▶ What to do: Copy every line of the data exactly, leaving nothing out.

--- Provided data ---

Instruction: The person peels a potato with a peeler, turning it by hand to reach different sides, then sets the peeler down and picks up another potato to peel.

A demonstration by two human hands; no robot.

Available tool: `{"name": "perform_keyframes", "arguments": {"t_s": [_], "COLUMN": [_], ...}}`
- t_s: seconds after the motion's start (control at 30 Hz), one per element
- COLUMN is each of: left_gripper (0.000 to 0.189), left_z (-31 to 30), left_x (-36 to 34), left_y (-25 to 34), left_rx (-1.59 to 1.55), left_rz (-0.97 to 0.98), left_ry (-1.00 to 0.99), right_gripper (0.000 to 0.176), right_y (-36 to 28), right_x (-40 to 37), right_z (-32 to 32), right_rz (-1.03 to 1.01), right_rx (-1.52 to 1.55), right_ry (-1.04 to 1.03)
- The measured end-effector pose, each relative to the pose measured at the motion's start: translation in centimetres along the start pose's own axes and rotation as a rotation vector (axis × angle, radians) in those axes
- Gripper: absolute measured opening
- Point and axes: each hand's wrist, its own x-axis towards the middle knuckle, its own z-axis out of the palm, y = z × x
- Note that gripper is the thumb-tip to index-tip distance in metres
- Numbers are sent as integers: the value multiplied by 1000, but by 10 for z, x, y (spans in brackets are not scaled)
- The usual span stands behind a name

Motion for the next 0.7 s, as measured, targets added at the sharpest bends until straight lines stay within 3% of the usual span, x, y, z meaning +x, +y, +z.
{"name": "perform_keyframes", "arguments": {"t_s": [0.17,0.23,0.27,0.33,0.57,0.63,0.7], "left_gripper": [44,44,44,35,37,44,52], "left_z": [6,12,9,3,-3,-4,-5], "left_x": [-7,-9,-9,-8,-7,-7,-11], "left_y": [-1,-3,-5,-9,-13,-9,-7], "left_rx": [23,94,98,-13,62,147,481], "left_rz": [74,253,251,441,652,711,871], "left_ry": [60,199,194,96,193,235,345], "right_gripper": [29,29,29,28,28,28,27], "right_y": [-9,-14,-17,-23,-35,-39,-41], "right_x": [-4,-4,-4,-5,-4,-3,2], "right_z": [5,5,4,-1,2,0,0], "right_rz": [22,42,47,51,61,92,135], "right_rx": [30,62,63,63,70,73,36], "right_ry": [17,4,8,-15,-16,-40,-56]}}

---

▶ Solution for this problem:
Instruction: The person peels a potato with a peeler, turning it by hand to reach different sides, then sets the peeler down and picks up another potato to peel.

A demonstration by two human hands; no robot.

Available tool: `{"name": "perform_keyframes", "arguments": {"t_s": [_], "COLUMN": [_], ...}}`
- t_s: seconds after the motion's start (control at 30 Hz), one per element
- COLUMN is each of: left_gripper (0.000 to 0.189), left_z (-31 to 30), left_x (-36 to 34), left_y (-25 to 34), left_rx (-1.59 to 1.55), left_rz (-0.97 to 0.98), left_ry (-1.00 to 0.99), right_gripper (0.000 to 0.176), right_y (-36 to 28), right_x (-40 to 37), right_z (-32 to 32), right_rz (-1.03 to 1.01), right_rx (-1.52 to 1.55), right_ry (-1.04 to 1.03)
- The measured end-effector pose, each relative to the pose measured at the motion's start: translation in centimetres along the start pose's own axes and rotation as a rotation vector (axis × angle, radians) in those axes
- Gripper: absolute measured opening
- Point and axes: each hand's wrist, its own x-axis towards the middle knuckle, its own z-axis out of the palm, y = z × x
- Note that gripper is the thumb-tip to index-tip distance in metres
- Numbers are sent as integers: the value multiplied by 1000, but by 10 for z, x, y (spans in brackets are not scaled)
- The usual span stands behind a name

Motion for the next 0.7 s, as measured, targets added at the sharpest bends until straight lines stay within 3% of the usual span, x, y, z meaning +x, +y, +z.
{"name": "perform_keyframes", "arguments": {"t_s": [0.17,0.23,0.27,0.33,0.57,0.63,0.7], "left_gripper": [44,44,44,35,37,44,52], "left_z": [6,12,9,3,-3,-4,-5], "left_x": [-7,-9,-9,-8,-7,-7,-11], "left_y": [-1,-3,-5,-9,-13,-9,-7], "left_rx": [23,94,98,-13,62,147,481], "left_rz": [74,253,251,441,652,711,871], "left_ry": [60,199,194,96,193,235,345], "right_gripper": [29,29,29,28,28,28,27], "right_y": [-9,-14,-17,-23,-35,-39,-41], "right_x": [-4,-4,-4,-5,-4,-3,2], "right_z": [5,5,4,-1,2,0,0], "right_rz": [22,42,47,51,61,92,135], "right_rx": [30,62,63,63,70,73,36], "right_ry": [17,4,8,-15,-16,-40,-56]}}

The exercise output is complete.